OCR Read a column from a PDF table in Google AppScript

Question

Here's a very accurate illustration of the PDF I'm dealing with, made with a very professional art program that is NOT paint:

I need to read the values "a, b, c".

The problem is that Google's OCR reads text horizontally, and the values end up all mixed together, as such: "a, a, a, b, c, c, b".

Here's my current code:

var blob = UrlFetchApp.fetch(url).getBlob()

var resource = {
    title: blob.getName(),
    mimeType: blob.getContentType()
}

var docFile = Drive.Files.insert(resource, blob, options)
var doc = DocumentApp.openById(docFile.id)
var text = doc.getBody().getText()

Is there anything I can use to only read the values in the table/read words vertically? I don't know how to teach computers to read

I'm assuming your code takes a pdf and converts to Google Doc? What do you see when you open the Google Doc, an image embedded in a page? If so how is an App Script supposed to know that the image represents a table? And even if it were a table with an image in each cell, how is OCR supposed to recognize the vertical gaps in each cell? I think you are asking for too much. — TheWizEd, Apr 25 '23 at 15:00

K J · Answer 1 · 2023-04-25T21:56:43.860

There are applications that would see not in terms of humans (top to bottom) but in terms of left to right, though one could argue they are working right to left too.

Here is one with your desired methodology, but its much cheaper to DIY, so I would simply set those vertical boxes as 3 lines of pdftotxt and output to 3 files, or one file as 3 sets.

You could try suggestions like use rotated word art (similar to MS Word art) to enforce vertical text blocks see https://support.google.com/docs/thread/3554293/how-do-i-change-the-text-direction-in-google-docs-from-horizontal-to-vertical?hl=en

score 0 · Accepted Answer · answered May 31 '23 at 19:30

I ended up using the Apps Script library ImgApp.

First, download the pdf:

var blob = UrlFetchApp.fetch(url).getBlob()
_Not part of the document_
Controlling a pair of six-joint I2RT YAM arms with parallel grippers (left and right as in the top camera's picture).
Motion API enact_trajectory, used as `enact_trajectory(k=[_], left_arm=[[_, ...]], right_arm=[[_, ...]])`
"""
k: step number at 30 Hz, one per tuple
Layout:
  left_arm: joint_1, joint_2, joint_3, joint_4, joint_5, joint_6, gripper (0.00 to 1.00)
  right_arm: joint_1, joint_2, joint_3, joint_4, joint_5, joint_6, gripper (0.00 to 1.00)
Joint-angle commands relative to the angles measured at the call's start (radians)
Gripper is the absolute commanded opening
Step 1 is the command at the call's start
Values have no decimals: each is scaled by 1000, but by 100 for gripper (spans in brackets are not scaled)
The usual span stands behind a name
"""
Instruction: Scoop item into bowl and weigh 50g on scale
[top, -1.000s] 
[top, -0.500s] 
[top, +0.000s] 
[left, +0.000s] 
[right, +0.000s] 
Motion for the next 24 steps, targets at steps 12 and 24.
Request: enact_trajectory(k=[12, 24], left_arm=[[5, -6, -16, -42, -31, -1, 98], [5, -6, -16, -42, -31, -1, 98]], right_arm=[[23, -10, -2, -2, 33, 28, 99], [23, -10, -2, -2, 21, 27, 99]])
Then I used a function taken from this answer to convert that pdf blob into an array of png blobs (one for each page):

async function convertPDFToPNG(blob) {
  const cdnjs = "https://cdn.jsdelivr.net/npm/pdf-lib/dist/pdf-lib.min.js"
  eval(UrlFetchApp.fetch(cdnjs).getContentText())
  const setTimeout = function (f, t) { // Overwrite setTimeout with Google Apps Script.
    Utilities.sleep(t)
    return f()
  }
  const data = new Uint8Array(blob.getBytes())
  const pdfData = await PDFLib.PDFDocument.load(data)
  const pageLength = pdfData.getPageCount()
  console.log(`Total pages: ${pageLength}`)
  const obj = { imageBlobs: [], fileIds: [] }
  for (let i = 0; i < pageLength; i++) {
    console.log(`Processing page: ${i + 1}`)
    const pdfDoc = await PDFLib.PDFDocument.create()
    const [page] = await pdfDoc.copyPages(pdfData, [i])
    pdfDoc.addPage(page)
    const bytes = await pdfDoc.save()
    const blob = Utilities.newBlob([...new Int8Array(bytes)], MimeType.PDF, `sample${i + 1}.pdf`)
    const id = DriveApp.createFile(blob).getId()
    Utilities.sleep(3000)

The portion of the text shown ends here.